What you will do | Filter the lines below, keeping each one that holds "grateful".

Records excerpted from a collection
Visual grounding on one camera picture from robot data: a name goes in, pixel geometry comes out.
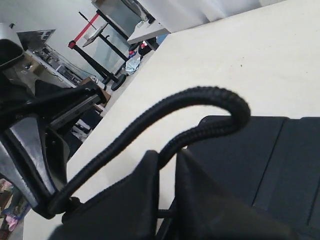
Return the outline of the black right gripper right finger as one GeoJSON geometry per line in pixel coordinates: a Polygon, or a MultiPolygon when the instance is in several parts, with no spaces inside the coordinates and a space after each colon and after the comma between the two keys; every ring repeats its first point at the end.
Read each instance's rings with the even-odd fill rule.
{"type": "Polygon", "coordinates": [[[176,220],[181,240],[297,240],[289,226],[256,211],[217,184],[182,149],[176,156],[176,220]]]}

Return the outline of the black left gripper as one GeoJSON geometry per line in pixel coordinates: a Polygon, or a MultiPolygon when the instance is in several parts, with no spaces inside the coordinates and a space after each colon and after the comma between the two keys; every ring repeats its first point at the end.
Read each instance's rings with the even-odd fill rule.
{"type": "Polygon", "coordinates": [[[0,175],[35,212],[47,213],[50,201],[67,184],[69,146],[45,124],[51,125],[64,114],[72,122],[82,114],[78,106],[90,108],[106,102],[95,84],[36,97],[22,82],[0,74],[0,175]]]}

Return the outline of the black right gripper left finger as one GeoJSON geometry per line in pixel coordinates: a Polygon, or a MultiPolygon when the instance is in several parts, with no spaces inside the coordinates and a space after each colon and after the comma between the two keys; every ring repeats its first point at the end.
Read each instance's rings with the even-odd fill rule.
{"type": "Polygon", "coordinates": [[[148,150],[131,174],[82,204],[49,238],[154,240],[158,205],[158,153],[148,150]]]}

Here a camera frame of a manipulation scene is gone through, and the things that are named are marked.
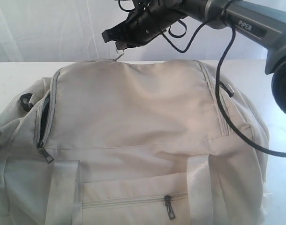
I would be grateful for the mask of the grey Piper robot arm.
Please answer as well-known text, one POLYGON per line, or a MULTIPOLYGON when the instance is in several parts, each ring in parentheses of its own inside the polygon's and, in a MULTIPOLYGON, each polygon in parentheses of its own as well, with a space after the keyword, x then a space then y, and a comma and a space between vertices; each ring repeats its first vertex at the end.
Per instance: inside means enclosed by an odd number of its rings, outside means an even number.
POLYGON ((183 18, 191 17, 213 29, 234 27, 267 49, 266 74, 273 74, 271 89, 286 114, 286 12, 244 0, 135 0, 126 20, 105 30, 105 42, 117 50, 147 45, 183 18))

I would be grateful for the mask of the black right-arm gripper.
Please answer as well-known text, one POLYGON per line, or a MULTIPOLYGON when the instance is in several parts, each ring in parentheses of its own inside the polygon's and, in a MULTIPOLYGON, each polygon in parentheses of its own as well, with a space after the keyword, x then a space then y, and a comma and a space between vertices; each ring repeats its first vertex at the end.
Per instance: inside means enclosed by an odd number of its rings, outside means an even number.
POLYGON ((115 41, 118 51, 144 46, 180 20, 180 5, 179 0, 152 0, 137 18, 103 31, 103 41, 115 41))

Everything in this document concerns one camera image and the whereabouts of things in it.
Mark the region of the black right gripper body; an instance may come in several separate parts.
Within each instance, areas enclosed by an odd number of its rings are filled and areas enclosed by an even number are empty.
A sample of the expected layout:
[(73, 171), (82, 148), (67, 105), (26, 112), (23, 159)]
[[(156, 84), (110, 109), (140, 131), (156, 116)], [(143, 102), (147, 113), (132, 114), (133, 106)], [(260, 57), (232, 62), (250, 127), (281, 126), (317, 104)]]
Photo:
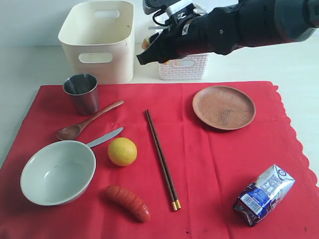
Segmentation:
[(156, 60), (180, 59), (192, 54), (214, 52), (210, 42), (214, 24), (212, 12), (205, 15), (179, 12), (169, 16), (169, 30), (164, 30), (156, 40)]

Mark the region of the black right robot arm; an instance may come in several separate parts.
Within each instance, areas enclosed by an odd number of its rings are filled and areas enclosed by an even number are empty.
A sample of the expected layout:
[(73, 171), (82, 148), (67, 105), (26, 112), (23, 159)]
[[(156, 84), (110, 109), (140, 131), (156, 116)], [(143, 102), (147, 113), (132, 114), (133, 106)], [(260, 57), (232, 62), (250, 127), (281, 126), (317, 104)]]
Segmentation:
[(190, 0), (146, 0), (145, 14), (166, 13), (162, 31), (137, 56), (140, 64), (164, 63), (188, 55), (228, 55), (243, 47), (307, 40), (319, 26), (316, 0), (240, 0), (206, 12)]

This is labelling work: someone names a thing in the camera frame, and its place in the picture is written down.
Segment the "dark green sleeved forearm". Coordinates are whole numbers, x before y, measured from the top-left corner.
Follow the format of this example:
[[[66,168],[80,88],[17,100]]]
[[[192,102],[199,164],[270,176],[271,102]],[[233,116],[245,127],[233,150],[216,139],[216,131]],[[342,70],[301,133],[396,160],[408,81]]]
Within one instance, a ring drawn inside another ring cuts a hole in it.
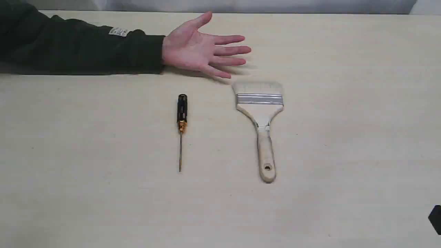
[[[49,17],[22,0],[0,6],[1,71],[34,75],[159,74],[163,35]]]

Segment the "person's open bare hand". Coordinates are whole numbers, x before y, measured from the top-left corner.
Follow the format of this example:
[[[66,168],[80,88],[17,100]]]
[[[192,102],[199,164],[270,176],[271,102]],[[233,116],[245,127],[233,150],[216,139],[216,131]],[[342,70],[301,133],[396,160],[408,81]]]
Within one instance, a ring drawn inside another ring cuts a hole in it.
[[[213,12],[208,11],[172,30],[163,39],[163,64],[223,79],[230,79],[232,75],[219,67],[245,65],[247,61],[236,58],[236,55],[249,54],[251,47],[228,46],[244,41],[243,35],[214,35],[199,31],[212,17]]]

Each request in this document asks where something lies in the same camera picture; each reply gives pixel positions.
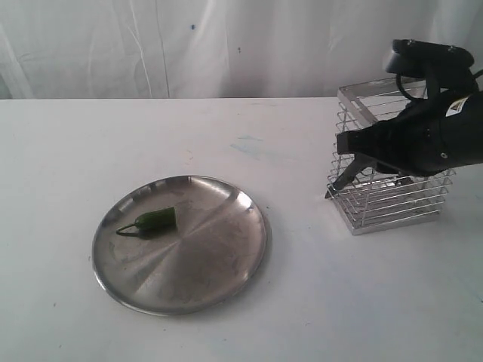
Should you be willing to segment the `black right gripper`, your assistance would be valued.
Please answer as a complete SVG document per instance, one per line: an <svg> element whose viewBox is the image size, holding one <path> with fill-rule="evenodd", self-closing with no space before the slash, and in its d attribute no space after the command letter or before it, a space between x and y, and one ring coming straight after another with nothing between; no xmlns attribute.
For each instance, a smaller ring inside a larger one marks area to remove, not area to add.
<svg viewBox="0 0 483 362"><path fill-rule="evenodd" d="M378 173L399 176L431 176L481 164L482 92L447 90L394 121L339 133L337 154L371 156Z"/></svg>

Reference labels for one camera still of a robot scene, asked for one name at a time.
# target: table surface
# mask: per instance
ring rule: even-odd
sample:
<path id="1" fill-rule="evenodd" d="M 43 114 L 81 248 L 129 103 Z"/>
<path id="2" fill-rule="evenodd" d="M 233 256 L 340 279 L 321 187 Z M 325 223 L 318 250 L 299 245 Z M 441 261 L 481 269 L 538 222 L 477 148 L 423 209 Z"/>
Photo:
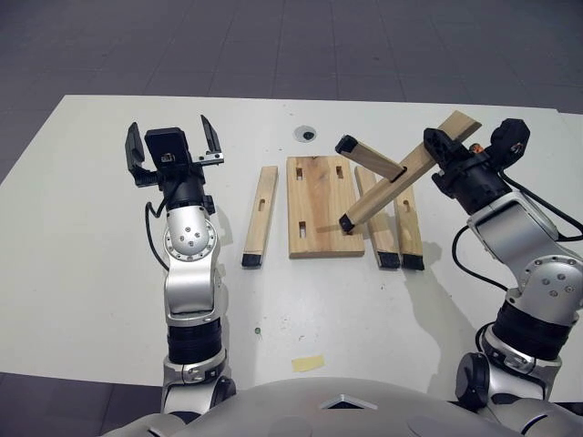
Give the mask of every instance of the table surface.
<path id="1" fill-rule="evenodd" d="M 493 320 L 504 294 L 465 275 L 451 259 L 466 221 L 459 205 L 428 175 L 415 184 L 424 241 L 423 272 L 381 271 L 370 241 L 351 259 L 289 259 L 285 158 L 333 155 L 351 134 L 399 160 L 454 109 L 483 123 L 471 138 L 488 144 L 507 117 L 532 134 L 509 175 L 568 213 L 583 217 L 583 154 L 576 133 L 554 109 L 197 97 L 65 97 L 0 186 L 3 305 L 0 371 L 89 381 L 160 385 L 167 353 L 163 271 L 152 257 L 143 208 L 156 188 L 135 187 L 124 141 L 137 121 L 142 135 L 178 126 L 194 156 L 205 147 L 199 121 L 217 130 L 225 164 L 205 168 L 206 191 L 222 250 L 228 290 L 225 343 L 242 389 L 286 378 L 345 376 L 454 398 L 460 357 Z M 314 127 L 298 142 L 293 131 Z M 146 165 L 152 168 L 149 159 Z M 262 269 L 244 270 L 241 253 L 261 166 L 277 165 L 267 253 Z M 394 215 L 392 206 L 389 213 Z M 154 223 L 156 241 L 163 228 Z M 581 252 L 583 245 L 569 245 Z M 506 284 L 508 270 L 475 238 L 460 258 Z M 255 328 L 261 328 L 261 335 Z M 562 351 L 552 399 L 583 399 L 583 323 Z M 325 365 L 293 373 L 292 359 L 322 354 Z"/>

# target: black end cap
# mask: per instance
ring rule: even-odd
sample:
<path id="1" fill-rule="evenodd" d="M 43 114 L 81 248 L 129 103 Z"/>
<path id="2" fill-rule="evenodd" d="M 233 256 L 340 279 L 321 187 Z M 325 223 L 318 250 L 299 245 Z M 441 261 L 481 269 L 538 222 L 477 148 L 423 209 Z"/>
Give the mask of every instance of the black end cap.
<path id="1" fill-rule="evenodd" d="M 340 223 L 340 227 L 343 229 L 344 232 L 350 232 L 351 230 L 354 229 L 353 223 L 350 221 L 346 214 L 340 217 L 338 223 Z"/>
<path id="2" fill-rule="evenodd" d="M 341 153 L 341 154 L 343 152 L 351 153 L 357 144 L 358 144 L 358 141 L 356 140 L 356 138 L 351 137 L 350 135 L 345 135 L 339 141 L 339 143 L 336 145 L 334 150 L 336 150 L 336 153 Z"/>
<path id="3" fill-rule="evenodd" d="M 411 270 L 425 270 L 423 257 L 421 255 L 403 254 L 403 268 Z"/>
<path id="4" fill-rule="evenodd" d="M 241 266 L 247 268 L 258 268 L 261 266 L 261 255 L 254 255 L 252 253 L 243 253 L 243 261 L 240 262 Z"/>
<path id="5" fill-rule="evenodd" d="M 379 261 L 379 267 L 383 269 L 398 269 L 401 267 L 399 254 L 393 252 L 376 252 Z"/>

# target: wooden pieces
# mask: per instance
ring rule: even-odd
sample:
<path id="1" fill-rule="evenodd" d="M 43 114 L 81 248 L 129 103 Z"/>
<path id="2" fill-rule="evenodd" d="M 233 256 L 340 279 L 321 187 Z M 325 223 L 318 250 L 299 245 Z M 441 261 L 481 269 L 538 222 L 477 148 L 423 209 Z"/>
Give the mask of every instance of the wooden pieces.
<path id="1" fill-rule="evenodd" d="M 399 248 L 403 255 L 403 267 L 424 270 L 423 243 L 419 232 L 419 219 L 415 207 L 413 186 L 407 187 L 394 200 Z"/>
<path id="2" fill-rule="evenodd" d="M 354 169 L 356 185 L 363 196 L 376 183 L 374 173 L 364 167 Z M 368 233 L 373 243 L 374 256 L 381 268 L 398 269 L 401 265 L 396 238 L 391 231 L 389 216 L 385 210 L 380 210 L 367 222 Z"/>
<path id="3" fill-rule="evenodd" d="M 340 140 L 336 152 L 389 180 L 397 178 L 404 171 L 403 166 L 350 135 L 345 135 Z"/>
<path id="4" fill-rule="evenodd" d="M 439 129 L 443 130 L 450 138 L 464 141 L 481 126 L 473 118 L 459 111 L 454 111 L 439 126 Z M 356 203 L 350 206 L 340 218 L 343 230 L 350 231 L 354 226 L 364 223 L 426 173 L 435 164 L 435 161 L 425 150 L 424 144 L 421 143 L 400 164 L 403 167 L 407 167 L 401 177 L 395 182 L 391 182 L 387 178 L 381 179 Z"/>
<path id="5" fill-rule="evenodd" d="M 243 260 L 241 262 L 243 267 L 259 267 L 263 260 L 271 224 L 277 174 L 277 166 L 261 168 L 257 190 L 255 191 L 253 212 L 251 213 L 251 221 L 247 231 L 247 240 L 243 250 Z"/>
<path id="6" fill-rule="evenodd" d="M 289 157 L 286 172 L 290 258 L 362 256 L 362 234 L 337 221 L 356 200 L 348 159 Z"/>

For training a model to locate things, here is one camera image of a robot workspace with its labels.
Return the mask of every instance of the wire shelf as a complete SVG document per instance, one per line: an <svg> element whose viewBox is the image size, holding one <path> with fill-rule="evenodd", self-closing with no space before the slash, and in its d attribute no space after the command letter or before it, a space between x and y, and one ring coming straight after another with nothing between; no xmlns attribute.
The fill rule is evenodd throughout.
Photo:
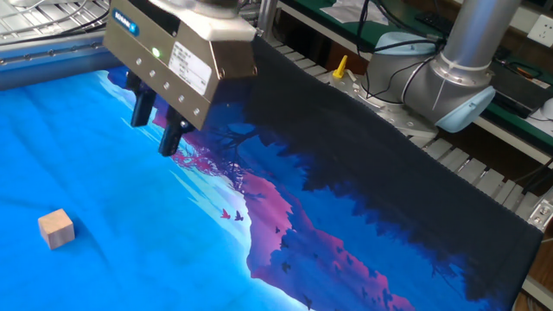
<svg viewBox="0 0 553 311"><path fill-rule="evenodd" d="M81 0L59 4L20 7L0 0L0 42L14 42L59 34L100 18L109 9L108 0ZM95 27L98 21L88 27Z"/></svg>

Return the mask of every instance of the green indicator light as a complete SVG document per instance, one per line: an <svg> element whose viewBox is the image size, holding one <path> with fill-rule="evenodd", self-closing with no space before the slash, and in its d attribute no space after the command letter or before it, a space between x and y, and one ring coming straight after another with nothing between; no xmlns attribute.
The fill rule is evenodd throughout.
<svg viewBox="0 0 553 311"><path fill-rule="evenodd" d="M152 54L156 57L156 58L159 58L162 54L159 52L159 50L157 48L152 48Z"/></svg>

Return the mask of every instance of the white label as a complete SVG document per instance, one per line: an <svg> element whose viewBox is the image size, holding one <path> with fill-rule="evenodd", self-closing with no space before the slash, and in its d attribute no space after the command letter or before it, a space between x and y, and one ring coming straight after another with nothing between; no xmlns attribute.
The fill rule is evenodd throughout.
<svg viewBox="0 0 553 311"><path fill-rule="evenodd" d="M543 82L542 80L532 79L531 81L534 82L535 84L541 86L541 87L544 88L544 89L548 89L548 88L550 87L550 85L548 85L547 83Z"/></svg>
<svg viewBox="0 0 553 311"><path fill-rule="evenodd" d="M200 95L203 96L206 93L207 84L211 78L211 67L179 42L175 42L173 47L169 69Z"/></svg>

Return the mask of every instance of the silver cylinder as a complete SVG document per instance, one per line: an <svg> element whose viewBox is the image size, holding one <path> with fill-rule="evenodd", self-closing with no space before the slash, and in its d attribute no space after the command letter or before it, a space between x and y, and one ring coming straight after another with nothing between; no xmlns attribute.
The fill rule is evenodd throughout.
<svg viewBox="0 0 553 311"><path fill-rule="evenodd" d="M272 36L273 22L277 13L278 0L262 0L261 10L259 12L259 20L257 27L263 31L261 35L264 39L269 39Z"/></svg>
<svg viewBox="0 0 553 311"><path fill-rule="evenodd" d="M521 0L465 0L443 55L464 67L492 60Z"/></svg>

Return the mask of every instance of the yellow peg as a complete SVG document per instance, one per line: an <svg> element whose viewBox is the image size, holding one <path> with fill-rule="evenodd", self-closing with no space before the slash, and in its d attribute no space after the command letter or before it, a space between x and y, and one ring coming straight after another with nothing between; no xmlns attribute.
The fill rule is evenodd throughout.
<svg viewBox="0 0 553 311"><path fill-rule="evenodd" d="M346 69L346 62L347 62L347 55L344 55L342 58L342 61L340 62L340 65L338 66L338 69L334 70L332 75L335 78L341 79L344 76L344 70Z"/></svg>

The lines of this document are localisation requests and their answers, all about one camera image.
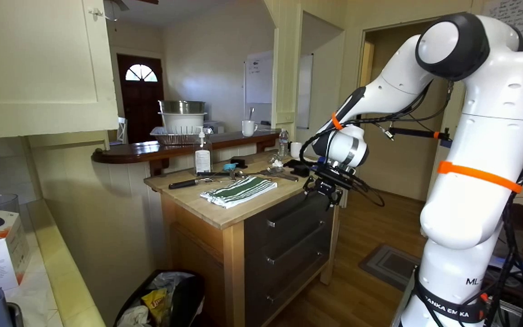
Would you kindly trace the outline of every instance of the trash can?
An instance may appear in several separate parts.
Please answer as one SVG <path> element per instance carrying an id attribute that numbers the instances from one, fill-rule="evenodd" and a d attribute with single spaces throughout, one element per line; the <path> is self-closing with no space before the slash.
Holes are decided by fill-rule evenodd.
<path id="1" fill-rule="evenodd" d="M 190 327 L 204 300 L 201 275 L 156 270 L 126 300 L 113 327 Z"/>

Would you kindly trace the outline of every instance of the ceiling fan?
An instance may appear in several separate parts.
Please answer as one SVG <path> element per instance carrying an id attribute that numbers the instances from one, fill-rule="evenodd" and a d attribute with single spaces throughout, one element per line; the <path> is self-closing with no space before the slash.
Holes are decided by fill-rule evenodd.
<path id="1" fill-rule="evenodd" d="M 141 2 L 147 2 L 149 4 L 158 5 L 158 0 L 136 0 Z M 130 10 L 128 6 L 126 6 L 125 2 L 123 0 L 104 0 L 104 11 L 106 12 L 106 19 L 109 20 L 118 20 L 118 17 L 120 15 L 117 15 L 117 12 L 125 12 L 127 10 Z"/>

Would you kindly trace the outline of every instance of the stainless steel pot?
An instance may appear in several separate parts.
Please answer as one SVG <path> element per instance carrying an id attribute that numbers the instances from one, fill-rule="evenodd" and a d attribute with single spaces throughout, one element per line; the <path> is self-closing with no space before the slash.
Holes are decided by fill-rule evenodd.
<path id="1" fill-rule="evenodd" d="M 158 109 L 162 114 L 204 114 L 205 102 L 158 100 Z"/>

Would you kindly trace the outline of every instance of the plastic bottle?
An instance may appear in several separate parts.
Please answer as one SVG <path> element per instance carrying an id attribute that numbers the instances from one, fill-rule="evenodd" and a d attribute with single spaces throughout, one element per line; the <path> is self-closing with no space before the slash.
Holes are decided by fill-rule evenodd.
<path id="1" fill-rule="evenodd" d="M 278 155 L 280 158 L 284 158 L 288 155 L 288 137 L 290 135 L 288 134 L 288 131 L 285 129 L 282 129 L 282 132 L 280 132 L 280 150 L 278 151 Z"/>
<path id="2" fill-rule="evenodd" d="M 203 126 L 197 127 L 200 130 L 199 137 L 195 142 L 195 175 L 197 173 L 211 172 L 211 151 L 212 145 L 209 135 L 205 134 Z"/>

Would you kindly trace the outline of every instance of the floor mat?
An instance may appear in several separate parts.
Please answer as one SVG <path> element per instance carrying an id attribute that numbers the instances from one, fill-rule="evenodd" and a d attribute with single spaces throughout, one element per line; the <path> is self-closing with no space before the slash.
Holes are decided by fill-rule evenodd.
<path id="1" fill-rule="evenodd" d="M 411 278 L 413 267 L 419 265 L 420 261 L 413 255 L 381 244 L 359 263 L 359 267 L 381 281 L 404 291 Z"/>

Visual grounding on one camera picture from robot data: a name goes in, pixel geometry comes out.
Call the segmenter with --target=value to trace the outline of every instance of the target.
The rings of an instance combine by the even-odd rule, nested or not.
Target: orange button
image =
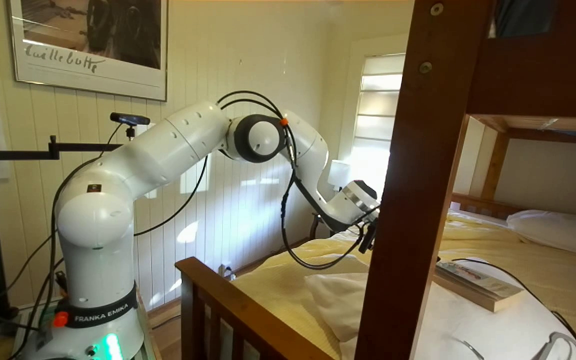
[[[54,315],[54,319],[52,321],[52,325],[55,328],[63,328],[68,324],[68,312],[60,311]]]

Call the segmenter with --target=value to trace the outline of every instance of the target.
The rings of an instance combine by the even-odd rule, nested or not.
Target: picture frame
[[[18,82],[167,100],[168,0],[8,0]]]

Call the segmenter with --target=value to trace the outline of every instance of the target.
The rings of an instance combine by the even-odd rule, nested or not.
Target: book
[[[437,262],[433,281],[493,313],[516,304],[526,292],[521,287],[452,261]]]

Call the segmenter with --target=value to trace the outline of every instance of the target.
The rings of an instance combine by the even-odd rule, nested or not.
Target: robotic arm
[[[369,214],[377,218],[377,194],[354,181],[329,202],[317,191],[328,161],[324,139],[292,112],[295,182],[333,231],[343,231]],[[55,322],[27,346],[24,358],[109,360],[121,351],[132,358],[144,339],[137,318],[133,269],[134,201],[173,182],[214,150],[234,160],[261,163],[281,153],[291,158],[280,119],[251,114],[227,118],[219,107],[200,102],[175,112],[81,169],[64,187],[55,207],[59,241],[68,274],[68,301]]]

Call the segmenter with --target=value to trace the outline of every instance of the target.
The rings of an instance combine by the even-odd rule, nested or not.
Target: lamp
[[[350,183],[350,164],[341,160],[330,162],[330,172],[328,173],[328,184],[339,188],[339,191]]]

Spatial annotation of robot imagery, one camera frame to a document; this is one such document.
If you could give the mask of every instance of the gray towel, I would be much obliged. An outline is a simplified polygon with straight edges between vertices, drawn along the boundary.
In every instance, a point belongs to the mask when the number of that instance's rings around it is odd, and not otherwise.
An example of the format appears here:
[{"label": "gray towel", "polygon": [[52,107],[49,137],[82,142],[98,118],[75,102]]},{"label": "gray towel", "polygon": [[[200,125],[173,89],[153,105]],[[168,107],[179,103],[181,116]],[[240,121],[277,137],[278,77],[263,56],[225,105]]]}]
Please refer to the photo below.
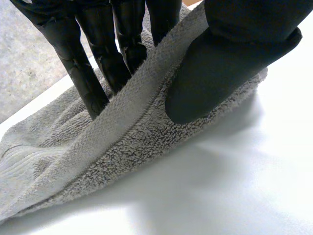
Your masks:
[{"label": "gray towel", "polygon": [[207,117],[173,124],[164,97],[188,46],[208,27],[203,3],[190,13],[183,6],[180,23],[157,48],[149,24],[147,13],[148,59],[95,121],[72,87],[7,131],[0,143],[0,221],[89,194],[163,156],[229,113],[266,77],[267,69]]}]

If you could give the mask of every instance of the gray floor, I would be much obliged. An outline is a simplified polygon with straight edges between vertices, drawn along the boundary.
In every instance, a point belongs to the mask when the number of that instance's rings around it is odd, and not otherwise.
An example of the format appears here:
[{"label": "gray floor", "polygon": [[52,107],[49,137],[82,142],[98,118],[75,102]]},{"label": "gray floor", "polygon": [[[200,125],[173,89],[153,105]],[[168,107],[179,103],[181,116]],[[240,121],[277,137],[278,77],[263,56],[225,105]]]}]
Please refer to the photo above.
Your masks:
[{"label": "gray floor", "polygon": [[[67,72],[53,47],[9,0],[0,5],[0,123]],[[91,51],[82,35],[88,57]]]}]

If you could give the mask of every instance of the black robotic finger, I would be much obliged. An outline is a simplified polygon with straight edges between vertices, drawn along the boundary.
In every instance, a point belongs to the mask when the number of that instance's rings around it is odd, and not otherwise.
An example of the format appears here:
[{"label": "black robotic finger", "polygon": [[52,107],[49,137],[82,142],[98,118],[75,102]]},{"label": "black robotic finger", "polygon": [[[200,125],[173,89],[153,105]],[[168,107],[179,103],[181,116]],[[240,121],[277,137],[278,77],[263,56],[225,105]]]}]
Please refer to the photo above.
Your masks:
[{"label": "black robotic finger", "polygon": [[80,28],[74,16],[35,26],[54,47],[88,113],[95,119],[109,100],[80,43]]},{"label": "black robotic finger", "polygon": [[78,5],[76,18],[112,93],[118,93],[131,74],[115,44],[112,6],[109,3],[92,7]]},{"label": "black robotic finger", "polygon": [[146,0],[155,46],[179,22],[181,0]]},{"label": "black robotic finger", "polygon": [[192,42],[174,77],[165,101],[168,117],[186,124],[207,115],[301,38],[297,29],[280,43],[235,43],[208,28]]},{"label": "black robotic finger", "polygon": [[141,41],[145,0],[111,0],[111,4],[120,50],[129,71],[134,74],[147,58],[147,49]]},{"label": "black robotic finger", "polygon": [[165,101],[185,124],[225,101],[258,72],[293,50],[312,0],[205,0],[209,28],[190,45]]}]

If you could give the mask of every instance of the white table surface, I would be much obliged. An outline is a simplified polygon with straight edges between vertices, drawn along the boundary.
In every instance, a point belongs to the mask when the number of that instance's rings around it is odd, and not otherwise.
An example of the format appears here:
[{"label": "white table surface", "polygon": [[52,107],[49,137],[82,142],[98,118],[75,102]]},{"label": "white table surface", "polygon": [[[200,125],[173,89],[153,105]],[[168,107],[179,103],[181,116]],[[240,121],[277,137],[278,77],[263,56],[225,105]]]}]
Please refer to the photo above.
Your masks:
[{"label": "white table surface", "polygon": [[[300,45],[217,125],[111,187],[9,220],[0,235],[312,235],[312,25],[313,14]],[[0,131],[67,86],[68,77]]]}]

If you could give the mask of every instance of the terry cloth towel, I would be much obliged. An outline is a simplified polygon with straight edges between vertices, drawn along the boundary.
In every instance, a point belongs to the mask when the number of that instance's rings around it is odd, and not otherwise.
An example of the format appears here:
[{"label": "terry cloth towel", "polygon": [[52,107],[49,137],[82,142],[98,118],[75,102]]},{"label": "terry cloth towel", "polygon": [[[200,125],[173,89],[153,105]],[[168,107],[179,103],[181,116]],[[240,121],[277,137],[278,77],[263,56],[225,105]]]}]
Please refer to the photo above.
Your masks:
[{"label": "terry cloth towel", "polygon": [[180,23],[157,48],[149,25],[147,12],[147,60],[95,121],[72,87],[7,131],[0,143],[0,221],[87,195],[163,156],[238,106],[267,75],[261,71],[207,117],[176,125],[164,100],[188,46],[208,27],[204,5],[191,12],[183,6]]}]

Task response |
I would be grateful for the mask of the grey Piper robot arm.
I would be grateful for the mask of the black right-arm gripper.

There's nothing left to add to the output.